What to produce
For every line in the material, produce an exact copy.

Data shown
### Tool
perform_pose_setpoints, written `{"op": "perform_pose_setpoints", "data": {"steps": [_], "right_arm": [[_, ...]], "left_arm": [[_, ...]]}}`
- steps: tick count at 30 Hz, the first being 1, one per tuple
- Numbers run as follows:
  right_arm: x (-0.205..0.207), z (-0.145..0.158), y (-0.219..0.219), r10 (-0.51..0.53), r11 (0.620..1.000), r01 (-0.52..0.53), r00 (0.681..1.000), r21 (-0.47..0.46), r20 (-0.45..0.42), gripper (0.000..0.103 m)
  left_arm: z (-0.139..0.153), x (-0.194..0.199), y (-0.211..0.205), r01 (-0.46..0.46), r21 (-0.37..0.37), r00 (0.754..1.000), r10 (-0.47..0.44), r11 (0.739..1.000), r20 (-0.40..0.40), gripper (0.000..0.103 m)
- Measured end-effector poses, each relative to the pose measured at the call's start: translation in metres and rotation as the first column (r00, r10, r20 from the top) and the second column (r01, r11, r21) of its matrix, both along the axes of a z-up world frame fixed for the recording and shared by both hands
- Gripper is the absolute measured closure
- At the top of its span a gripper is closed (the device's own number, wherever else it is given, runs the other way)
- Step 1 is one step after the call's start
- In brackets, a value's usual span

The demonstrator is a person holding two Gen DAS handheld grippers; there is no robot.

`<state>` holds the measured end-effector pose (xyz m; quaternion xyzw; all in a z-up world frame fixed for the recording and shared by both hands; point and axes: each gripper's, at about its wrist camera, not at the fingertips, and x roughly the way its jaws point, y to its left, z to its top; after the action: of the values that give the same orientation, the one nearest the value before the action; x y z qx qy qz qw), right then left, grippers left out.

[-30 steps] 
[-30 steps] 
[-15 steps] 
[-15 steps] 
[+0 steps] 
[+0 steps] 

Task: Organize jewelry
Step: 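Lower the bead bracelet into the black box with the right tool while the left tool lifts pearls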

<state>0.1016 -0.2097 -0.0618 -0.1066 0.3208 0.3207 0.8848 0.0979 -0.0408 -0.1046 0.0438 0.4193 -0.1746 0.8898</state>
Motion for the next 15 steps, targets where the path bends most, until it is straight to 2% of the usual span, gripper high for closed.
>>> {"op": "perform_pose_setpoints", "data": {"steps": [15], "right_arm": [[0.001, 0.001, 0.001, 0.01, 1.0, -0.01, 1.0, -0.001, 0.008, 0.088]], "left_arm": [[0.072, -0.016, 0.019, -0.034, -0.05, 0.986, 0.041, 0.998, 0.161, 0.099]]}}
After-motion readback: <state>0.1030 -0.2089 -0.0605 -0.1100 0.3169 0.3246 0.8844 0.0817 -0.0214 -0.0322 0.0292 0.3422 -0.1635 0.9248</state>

Output below
### Tool
perform_pose_setpoints, written `{"op": "perform_pose_setpoints", "data": {"steps": [_], "right_arm": [[_, ...]], "left_arm": [[_, ...]]}}`
- steps: tick count at 30 Hz, the first being 1, one per tuple
- Numbers run as follows:
  right_arm: x (-0.205..0.207), z (-0.145..0.158), y (-0.219..0.219), r10 (-0.51..0.53), r11 (0.620..1.000), r01 (-0.52..0.53), r00 (0.681..1.000), r21 (-0.47..0.46), r20 (-0.45..0.42), gripper (0.000..0.103 m)
  left_arm: z (-0.139..0.153), x (-0.194..0.199), y (-0.211..0.205), r01 (-0.46..0.46), r21 (-0.37..0.37), r00 (0.754..1.000), r10 (-0.47..0.44), r11 (0.739..1.000), r20 (-0.40..0.40), gripper (0.000..0.103 m)
- Measured end-effector poses, each relative to the pose measured at the call's start: translation in metres and rotation as the first column (r00, r10, r20 from the top) and the second column (r01, r11, r21) of its matrix, both along the axes of a z-up world frame fixed for the recording and shared by both hands
- Gripper is the absolute measured closure
- At the top of its span a gripper is closed (the device's own number, wherever else it is given, runs the other way)
- Step 1 is one step after the call's start
- In brackets, a value's usual span

The demonstrator is a person holding two Gen DAS handheld grippers; there is no robot.

`<state>` holds the measured end-effector pose (xyz m; quaternion xyzw; all in a z-up world frame fixed for the recording and shared by both hands; point and axes: each gripper's, at about its wrist camera, not at the fingertips, and x roughly the way its jaws point, y to its left, z to its top; after the action: of the values that give the same orientation, the one nearest the value before the action; x y z qx qy qz qw), right then left, grippers left out.

[-30 steps] 
[-30 steps] 
[-15 steps] 
[-15 steps] 
[+0 steps] 
[+0 steps] 

Task: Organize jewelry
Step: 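Lower the bead bracelet into the black box with the right tool while the left tool lifts pearls
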
<state>0.1016 -0.2097 -0.0618 -0.1066 0.3208 0.3207 0.8848 0.0979 -0.0408 -0.1046 0.0438 0.4193 -0.1746 0.8898</state>
Motion for the next 15 steps, targets where the path bends most, until it is straight to 2% of the usual span, gripper high for closed.
>>> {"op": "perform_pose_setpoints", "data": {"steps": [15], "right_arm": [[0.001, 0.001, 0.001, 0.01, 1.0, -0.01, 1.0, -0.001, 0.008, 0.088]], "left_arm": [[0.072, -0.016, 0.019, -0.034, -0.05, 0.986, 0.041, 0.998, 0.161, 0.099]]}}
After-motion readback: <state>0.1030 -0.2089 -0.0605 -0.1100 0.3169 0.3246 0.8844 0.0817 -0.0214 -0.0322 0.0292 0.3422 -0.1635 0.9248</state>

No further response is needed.